Una svolta scritta sull’acqua

Com’era facile prevedere, la tanto attesa Nadef (la Nota di aggiornamento al Documento di economia e finanza) ad essere più che benevoli risulta sostanzialmente scritta sull’acqua.

I famosi 23,1 miliardi di euro per scongiurare l’aumento dell’Iva, malgrado le trionfali dichiarazioni espresse ai giornalisti in anteprima dal Premier della svolta, in precedenza avvocato del popolo, non ci sono, al pari di circa metà delle coperture richieste da questa ennesima manovra finanziaria da teatro dell’assurdo.

In realtà buona parte dei quattrini programmati per una Legge di Bilancio che risolva finalmente i problemi degli italiani, secondo un diffuso luogo comune della nostra politicaccia, verranno presi a prestito, con la benevolenza di una Europa che, questa volta, sarà evidentemente costretta a chiudere tutte e due gli occhi.

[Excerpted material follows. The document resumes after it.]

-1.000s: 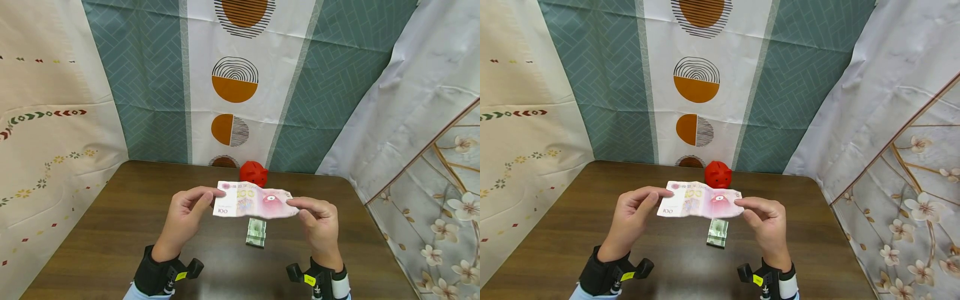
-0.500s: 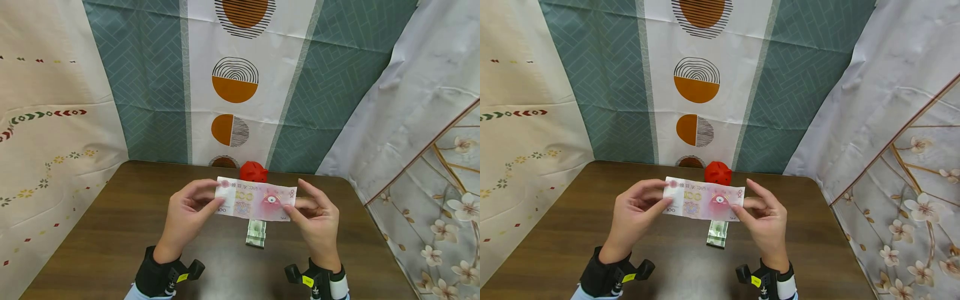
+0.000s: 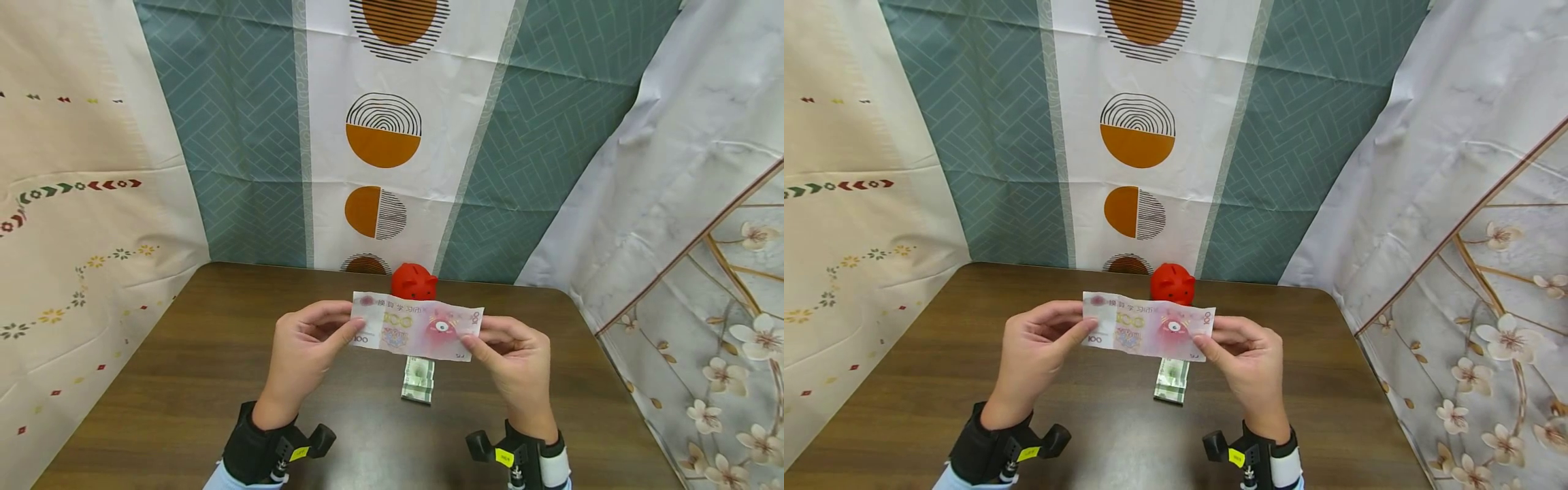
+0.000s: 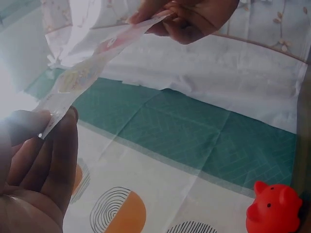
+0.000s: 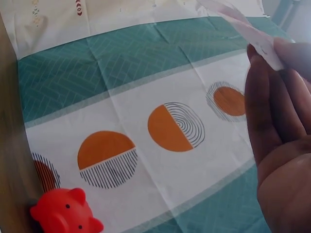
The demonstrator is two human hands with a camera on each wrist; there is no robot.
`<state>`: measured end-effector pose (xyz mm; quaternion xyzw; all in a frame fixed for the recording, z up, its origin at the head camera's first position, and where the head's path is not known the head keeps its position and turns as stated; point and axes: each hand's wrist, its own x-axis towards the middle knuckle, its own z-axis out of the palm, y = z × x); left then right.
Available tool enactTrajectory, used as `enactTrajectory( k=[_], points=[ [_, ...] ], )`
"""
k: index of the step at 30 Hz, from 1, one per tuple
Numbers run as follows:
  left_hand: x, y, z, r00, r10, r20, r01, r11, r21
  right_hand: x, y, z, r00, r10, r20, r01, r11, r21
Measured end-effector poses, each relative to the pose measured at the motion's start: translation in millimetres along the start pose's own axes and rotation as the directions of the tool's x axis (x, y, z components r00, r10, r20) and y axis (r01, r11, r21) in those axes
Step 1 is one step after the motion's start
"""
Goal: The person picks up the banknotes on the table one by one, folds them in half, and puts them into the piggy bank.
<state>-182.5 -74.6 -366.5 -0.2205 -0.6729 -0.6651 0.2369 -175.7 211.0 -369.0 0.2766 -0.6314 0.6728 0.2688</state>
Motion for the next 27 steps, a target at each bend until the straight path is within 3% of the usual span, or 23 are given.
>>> enactTrajectory(
  k=[5, 10, 14, 17, 27],
  points=[
    [-1.0, -3.2, 3.3, 0.999, -0.005, 0.036, 0.006, 1.0, -0.013, -0.7, 1.3, -3.3, 0.996, 0.015, 0.087, -0.014, 1.0, -0.005],
    [-1.9, -6.1, 6.6, 0.995, -0.019, 0.099, 0.022, 0.999, -0.031, -0.3, 2.7, -2.7, 0.981, 0.004, 0.196, -0.017, 0.998, 0.065],
    [-2.3, -8.0, 7.7, 0.981, -0.048, 0.187, 0.055, 0.998, -0.033, -1.3, 3.0, 0.2, 0.962, 0.005, 0.273, -0.037, 0.993, 0.11],
    [-2.3, -8.4, 8.4, 0.967, -0.075, 0.243, 0.081, 0.997, -0.017, -2.0, 3.1, 2.4, 0.951, 0.022, 0.308, -0.051, 0.995, 0.085],
    [-1.6, -8.1, 9.1, 0.935, -0.14, 0.326, 0.136, 0.99, 0.036, -0.7, 7.7, 10.2, 0.895, -0.007, 0.445, -0.048, 0.993, 0.111]
  ],
)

Ma oltre alla valanga di nuovi debiti che i geni giallo-rossi riverseranno sulle già molto incurvate spalle dei nostri figli (attualmente ogni cittadino italiano è gravato di oltre 40mila euro di debito pubblico), anche alcune delle misure poste a copertura degli oltre 30 miliardi della stessa manovra sembrano piuttosto ballerine. A cominciare dai 7,2 miliardi ottimisticamente stimati dal contrasto all’evasione (l’entusiasta Giuseppe Conte, sempre rivolgendosi alla platea di giornalisti in estasi, ha addirittura alzato l’asticella fino a 12,5 miliardi). Poi c’è tutta una serie di voci eufemisticamente vaghe, tra cui 2 miliardi di tagli non precisati alla spesa, 1,8 miliardi dalla riduzione delle agevolazioni dannose per l’ambiente (non poteva mancare ovviamente una misura “gretina”) e altri 2 miliardi dalla proroga dell’imposta sostitutiva sulla rivalutazione di terreni e partecipazioni. Ci saranno poi meno sgravi per i contribuenti su sanità e casa, con la conseguenza ovvia di un aumento della pressione fiscale per i soggetti interessati. Inoltre, dentro questa confusa cornice entro la quale sarà poi effettivamente varata la manovra vera e propria, sono previste alcune mancette elettorali di scarsa consistenza, viste le sempre più drammatiche condizioni del bilancio dello Stato, sotto forma dei tradizionali bonus e di un mini taglio del cuneo fiscale: 2,5 miliardi nel 2020 e forse 5 l’anno successivo.

Ma è proprio in tema di mancette che si supera ampiamente il confine del ridicolo con due provvedimenti che definirei lunari: il cosiddetto “cashback” e il superbonus della Befana. Nel primo caso si tratterebbe di un incentivo ad utilizzare i pagamenti elettronici con la prospettiva di vedersi accreditare sul proprio conto corrente uno sconto sull’Iva, addirittura nel giro di un mese. Ovviamente, vista l’enorme lentezza con la quale la Pubblica amministrazione onora i suoi debiti con le imprese, trattasi di una evidente battuta umoristica.

Nel caso del bonus-Befana, invece, è previsto un rimborso fino a 500 euro, da erogare per l’appunto intorno al 6 gennaio di ogni anno, per chi effettuerà sempre con carta di credito acquisti di beni particolarmente a rischio di evasione, come ad esempio il conto del ristorante.

Che dire? Di fronte a cotanta dovizia di finanza creativa, tale da far impallidire quella inventata da Giulio Tremonti, non posso che inchinarmi, sebbene io abbia smesso da molti lustri di credere alla citata Befana, insieme all’immancabile Babbo Natale.

D’altro canto, per prestare fede alle promesse di ripresa scritte sull’acqua dal Governo della svolta bisogna tornare un po’ bambini. Se non altro per non farsi prendere dalla disperante consapevolezza di essere nati e cresciuti in un Paese inesorabilmente destinato al fallimento.